September 25, 2010:
The U.S. Air Force pararescue (who go into enemy territory to rescue downed pilots) troops are getting equipment that makes it easier for them to carry the up to 73 kg (160 pounds) of gear they need to do their job. This includes communications equipment, medical gear, ropes and the like. Normally, this stuff is carried in a backpack or attached to the harness (webbing) that is worn over the shoulders and chest. The air force sought a better way to hang all this stuff off a pararescue operator, and still leave him mobile enough to accomplish their mission.
The solution was to make more use of the webbing, belt and numerous pockets in the combat uniform. Combat troops have long improvised this way, wrapping gear around forearms and the lower leg. The new air force approach, called BATMAN (after a similar approach pioneered by the fictional character of the same name), sought to hang this gear off the pararescue mans body deliberately, using scientific measurements, and feedback from users.
The BATMAN project is part of a trend, in which simultaneously tries (without much success) to lessen the weight of the load troops carry into combat, and to make the load easier to manage. The latter effort has had much more success, and the same weight is easier to carry with todays webbing and packs, than it was a decade or two ago.
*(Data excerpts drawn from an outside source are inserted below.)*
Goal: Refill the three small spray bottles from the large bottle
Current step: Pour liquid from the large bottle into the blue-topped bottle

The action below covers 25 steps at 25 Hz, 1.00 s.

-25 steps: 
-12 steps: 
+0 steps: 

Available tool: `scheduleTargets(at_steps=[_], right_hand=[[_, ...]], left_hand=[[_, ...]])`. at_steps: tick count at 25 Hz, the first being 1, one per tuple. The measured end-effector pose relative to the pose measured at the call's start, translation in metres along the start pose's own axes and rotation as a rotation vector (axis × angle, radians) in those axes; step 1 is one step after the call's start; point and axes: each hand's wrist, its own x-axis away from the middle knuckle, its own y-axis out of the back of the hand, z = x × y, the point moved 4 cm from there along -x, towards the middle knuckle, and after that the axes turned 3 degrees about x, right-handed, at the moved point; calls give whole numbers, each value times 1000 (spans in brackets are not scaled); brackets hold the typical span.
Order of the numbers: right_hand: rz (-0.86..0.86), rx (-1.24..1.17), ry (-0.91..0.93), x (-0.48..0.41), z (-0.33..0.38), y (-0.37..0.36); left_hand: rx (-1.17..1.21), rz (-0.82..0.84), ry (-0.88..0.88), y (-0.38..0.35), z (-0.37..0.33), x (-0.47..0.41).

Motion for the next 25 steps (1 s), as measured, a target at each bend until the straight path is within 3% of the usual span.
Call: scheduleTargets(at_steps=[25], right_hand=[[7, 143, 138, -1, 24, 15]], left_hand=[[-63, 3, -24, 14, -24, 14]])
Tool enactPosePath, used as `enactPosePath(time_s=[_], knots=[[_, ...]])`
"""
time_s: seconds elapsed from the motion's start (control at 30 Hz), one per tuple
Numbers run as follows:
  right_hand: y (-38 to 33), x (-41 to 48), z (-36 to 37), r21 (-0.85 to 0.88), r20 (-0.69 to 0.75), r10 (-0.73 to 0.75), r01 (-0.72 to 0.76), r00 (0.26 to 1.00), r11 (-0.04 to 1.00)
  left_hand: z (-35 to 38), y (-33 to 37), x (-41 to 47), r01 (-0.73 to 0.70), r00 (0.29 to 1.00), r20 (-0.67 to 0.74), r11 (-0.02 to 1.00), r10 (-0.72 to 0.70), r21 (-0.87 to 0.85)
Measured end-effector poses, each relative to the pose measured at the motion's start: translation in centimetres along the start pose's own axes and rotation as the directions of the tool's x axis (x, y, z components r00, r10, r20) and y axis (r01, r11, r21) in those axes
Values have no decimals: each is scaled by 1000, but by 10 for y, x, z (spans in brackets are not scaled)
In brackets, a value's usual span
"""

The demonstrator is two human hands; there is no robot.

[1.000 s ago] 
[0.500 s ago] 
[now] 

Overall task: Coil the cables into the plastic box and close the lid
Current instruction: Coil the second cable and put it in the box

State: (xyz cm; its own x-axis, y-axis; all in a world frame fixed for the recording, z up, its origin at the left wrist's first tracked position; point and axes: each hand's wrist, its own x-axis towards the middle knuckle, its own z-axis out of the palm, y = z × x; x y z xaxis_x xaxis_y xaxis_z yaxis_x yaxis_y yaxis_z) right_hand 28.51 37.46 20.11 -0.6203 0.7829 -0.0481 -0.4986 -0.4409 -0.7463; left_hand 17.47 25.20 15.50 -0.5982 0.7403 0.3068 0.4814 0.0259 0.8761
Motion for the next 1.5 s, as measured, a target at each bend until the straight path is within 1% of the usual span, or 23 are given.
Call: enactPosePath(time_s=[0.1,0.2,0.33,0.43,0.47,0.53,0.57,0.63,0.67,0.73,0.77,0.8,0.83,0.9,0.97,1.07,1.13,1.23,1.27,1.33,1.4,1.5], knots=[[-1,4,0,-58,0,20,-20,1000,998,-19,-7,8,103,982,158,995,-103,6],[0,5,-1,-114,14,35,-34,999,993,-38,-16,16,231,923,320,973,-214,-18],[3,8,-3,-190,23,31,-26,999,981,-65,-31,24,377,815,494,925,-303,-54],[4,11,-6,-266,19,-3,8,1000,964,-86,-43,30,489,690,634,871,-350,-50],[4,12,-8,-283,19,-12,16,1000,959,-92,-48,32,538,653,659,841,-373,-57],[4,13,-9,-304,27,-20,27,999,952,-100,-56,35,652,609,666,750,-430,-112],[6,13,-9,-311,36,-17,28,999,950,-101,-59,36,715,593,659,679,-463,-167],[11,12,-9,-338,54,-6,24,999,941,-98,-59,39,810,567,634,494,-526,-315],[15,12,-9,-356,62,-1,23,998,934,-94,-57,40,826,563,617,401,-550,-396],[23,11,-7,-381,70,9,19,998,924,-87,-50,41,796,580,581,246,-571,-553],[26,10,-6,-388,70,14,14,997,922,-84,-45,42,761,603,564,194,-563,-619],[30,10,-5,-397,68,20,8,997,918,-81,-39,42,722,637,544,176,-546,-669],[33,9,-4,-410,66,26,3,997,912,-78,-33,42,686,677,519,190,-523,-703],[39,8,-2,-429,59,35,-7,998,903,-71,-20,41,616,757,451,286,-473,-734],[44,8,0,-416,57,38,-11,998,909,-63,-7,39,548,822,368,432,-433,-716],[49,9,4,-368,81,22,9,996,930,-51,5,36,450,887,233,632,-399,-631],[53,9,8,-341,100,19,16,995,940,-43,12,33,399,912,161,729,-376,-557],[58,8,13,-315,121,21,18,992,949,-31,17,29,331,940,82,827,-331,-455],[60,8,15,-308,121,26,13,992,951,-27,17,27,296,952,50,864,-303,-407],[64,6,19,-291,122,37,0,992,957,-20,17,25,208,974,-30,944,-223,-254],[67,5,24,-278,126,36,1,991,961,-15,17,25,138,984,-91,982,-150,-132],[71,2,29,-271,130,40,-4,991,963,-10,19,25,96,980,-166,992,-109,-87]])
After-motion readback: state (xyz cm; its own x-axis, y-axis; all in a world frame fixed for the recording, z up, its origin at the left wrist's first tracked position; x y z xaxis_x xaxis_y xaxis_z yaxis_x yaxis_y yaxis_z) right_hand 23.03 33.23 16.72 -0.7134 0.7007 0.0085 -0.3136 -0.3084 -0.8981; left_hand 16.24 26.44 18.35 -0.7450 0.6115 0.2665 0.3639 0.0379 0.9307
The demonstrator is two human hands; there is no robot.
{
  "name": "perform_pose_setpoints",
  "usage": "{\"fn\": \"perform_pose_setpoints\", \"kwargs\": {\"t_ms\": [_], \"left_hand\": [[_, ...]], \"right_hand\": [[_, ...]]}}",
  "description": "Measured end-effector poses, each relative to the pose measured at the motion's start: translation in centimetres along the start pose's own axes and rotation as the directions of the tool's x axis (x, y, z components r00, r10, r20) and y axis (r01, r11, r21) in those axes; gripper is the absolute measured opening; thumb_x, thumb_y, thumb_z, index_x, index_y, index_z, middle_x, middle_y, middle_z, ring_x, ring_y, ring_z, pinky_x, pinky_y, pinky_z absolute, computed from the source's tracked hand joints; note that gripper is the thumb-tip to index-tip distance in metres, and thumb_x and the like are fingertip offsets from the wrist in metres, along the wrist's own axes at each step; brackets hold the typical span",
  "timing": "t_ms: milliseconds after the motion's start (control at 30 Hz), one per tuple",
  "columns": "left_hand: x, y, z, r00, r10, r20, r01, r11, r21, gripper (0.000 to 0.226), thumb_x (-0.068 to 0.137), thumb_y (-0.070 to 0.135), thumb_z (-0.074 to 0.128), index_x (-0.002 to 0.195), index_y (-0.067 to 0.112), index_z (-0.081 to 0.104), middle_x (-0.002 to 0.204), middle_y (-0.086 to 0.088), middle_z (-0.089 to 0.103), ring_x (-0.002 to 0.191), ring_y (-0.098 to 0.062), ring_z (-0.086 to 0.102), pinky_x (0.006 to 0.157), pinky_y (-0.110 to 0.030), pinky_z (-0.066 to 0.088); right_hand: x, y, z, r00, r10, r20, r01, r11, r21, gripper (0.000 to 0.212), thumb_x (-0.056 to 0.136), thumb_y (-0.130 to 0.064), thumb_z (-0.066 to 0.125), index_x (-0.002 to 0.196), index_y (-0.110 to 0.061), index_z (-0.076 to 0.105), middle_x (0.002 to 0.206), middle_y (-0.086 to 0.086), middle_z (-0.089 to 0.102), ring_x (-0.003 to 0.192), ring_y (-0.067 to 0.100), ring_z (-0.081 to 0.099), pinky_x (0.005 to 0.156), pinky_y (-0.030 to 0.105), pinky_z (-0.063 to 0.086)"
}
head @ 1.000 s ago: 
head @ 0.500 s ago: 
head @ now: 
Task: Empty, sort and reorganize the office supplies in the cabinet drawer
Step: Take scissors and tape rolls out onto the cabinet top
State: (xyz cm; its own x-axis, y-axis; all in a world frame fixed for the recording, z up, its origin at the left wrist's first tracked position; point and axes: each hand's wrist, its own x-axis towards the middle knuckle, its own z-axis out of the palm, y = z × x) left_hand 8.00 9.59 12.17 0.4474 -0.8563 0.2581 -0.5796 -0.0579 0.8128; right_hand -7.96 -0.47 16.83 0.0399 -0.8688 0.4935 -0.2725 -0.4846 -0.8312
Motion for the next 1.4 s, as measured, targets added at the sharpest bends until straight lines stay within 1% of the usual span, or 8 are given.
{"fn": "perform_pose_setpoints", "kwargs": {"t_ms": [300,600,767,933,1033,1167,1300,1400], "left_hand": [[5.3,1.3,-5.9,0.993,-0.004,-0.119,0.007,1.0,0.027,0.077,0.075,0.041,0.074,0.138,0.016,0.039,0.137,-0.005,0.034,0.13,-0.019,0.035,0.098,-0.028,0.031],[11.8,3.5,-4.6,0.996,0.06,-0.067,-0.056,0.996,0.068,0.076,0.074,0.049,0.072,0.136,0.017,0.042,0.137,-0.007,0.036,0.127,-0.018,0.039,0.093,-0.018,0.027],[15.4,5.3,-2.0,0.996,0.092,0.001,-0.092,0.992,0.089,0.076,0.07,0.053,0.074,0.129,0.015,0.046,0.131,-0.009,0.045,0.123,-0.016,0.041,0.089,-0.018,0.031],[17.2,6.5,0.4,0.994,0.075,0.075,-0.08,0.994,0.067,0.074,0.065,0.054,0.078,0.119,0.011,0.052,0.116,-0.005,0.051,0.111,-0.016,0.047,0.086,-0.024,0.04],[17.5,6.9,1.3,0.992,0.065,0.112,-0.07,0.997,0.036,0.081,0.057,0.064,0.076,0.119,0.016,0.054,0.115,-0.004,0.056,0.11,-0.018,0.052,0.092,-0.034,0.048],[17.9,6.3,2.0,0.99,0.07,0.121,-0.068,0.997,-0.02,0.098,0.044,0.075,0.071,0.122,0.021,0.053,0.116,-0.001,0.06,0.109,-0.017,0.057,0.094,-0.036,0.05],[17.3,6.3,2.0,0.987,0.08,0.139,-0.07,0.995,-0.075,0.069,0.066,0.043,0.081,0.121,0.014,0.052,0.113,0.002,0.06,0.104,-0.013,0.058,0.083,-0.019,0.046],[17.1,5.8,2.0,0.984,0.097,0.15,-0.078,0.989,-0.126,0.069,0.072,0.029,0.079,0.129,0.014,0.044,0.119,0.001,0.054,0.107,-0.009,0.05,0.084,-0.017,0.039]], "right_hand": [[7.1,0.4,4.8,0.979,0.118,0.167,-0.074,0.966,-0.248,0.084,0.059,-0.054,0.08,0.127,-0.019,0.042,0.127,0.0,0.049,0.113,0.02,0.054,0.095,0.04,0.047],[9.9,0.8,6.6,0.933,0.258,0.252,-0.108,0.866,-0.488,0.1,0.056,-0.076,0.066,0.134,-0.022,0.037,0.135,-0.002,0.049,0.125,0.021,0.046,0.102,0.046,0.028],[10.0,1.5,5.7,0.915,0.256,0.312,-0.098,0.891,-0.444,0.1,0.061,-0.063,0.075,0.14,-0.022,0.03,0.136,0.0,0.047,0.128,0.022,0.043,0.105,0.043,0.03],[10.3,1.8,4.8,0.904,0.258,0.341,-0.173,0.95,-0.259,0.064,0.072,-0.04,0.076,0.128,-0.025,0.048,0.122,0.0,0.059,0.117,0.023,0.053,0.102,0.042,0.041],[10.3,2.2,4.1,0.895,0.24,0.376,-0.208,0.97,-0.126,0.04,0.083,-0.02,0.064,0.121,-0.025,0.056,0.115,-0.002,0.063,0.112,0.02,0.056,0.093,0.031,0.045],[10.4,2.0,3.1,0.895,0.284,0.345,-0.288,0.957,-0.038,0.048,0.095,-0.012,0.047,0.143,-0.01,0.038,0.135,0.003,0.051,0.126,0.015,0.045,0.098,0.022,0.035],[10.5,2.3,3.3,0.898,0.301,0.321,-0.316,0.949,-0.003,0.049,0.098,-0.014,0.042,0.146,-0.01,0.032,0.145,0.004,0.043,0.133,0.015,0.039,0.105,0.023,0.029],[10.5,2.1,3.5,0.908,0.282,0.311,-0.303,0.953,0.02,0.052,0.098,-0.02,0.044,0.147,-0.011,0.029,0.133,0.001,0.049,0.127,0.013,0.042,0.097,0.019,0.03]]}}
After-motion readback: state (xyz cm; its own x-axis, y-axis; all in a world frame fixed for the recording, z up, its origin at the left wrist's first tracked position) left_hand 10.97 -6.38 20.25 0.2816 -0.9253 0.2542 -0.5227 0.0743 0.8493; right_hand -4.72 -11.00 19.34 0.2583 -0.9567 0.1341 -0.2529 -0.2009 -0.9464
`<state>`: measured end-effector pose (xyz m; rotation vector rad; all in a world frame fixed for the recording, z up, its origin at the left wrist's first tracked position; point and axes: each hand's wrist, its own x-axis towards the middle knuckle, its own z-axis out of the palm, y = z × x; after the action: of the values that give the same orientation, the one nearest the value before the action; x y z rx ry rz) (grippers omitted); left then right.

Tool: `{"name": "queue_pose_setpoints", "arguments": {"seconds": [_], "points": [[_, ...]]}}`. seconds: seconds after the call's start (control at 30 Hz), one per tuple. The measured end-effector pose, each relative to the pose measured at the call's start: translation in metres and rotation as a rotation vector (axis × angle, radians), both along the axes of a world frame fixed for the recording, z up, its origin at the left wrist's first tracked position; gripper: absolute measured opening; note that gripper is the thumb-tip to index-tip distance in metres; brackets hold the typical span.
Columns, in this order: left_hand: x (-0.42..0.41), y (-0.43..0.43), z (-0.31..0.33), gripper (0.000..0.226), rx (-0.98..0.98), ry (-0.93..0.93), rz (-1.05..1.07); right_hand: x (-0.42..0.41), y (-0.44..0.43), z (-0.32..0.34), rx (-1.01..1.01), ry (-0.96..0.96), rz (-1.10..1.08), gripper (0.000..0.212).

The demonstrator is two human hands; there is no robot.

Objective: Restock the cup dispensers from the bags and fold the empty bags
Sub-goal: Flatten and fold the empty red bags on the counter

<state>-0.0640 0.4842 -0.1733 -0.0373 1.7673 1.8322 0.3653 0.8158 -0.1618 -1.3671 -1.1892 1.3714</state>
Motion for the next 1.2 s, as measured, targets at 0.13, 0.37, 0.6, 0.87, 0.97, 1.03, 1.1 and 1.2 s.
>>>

Making life easier for pararescue operators is also expected to help recruit more of them. Until four years ago, the pararescue troops belonged to AFSOC (Air Force Special Operations Command), but has now been transferred to the Air Combat Command (which controls all the combat aircraft). Losing that connection with Special Operations didn't help. But maybe Air Combat Command will have better luck in recruiting, because the special tactics units are always under their authorized strength. That's largely because standards are very high and, unlike the army, the air force does not have a large pool of combat trained people to recruit from. The pararescue training is commando quality. This training typically washes out 40-80 percent of the candidates, takes up to two years to complete, and costs up to half a million dollars. BATMAN would make it easier for some recruits to get through the training, and a lot easier for graduates to get their job done.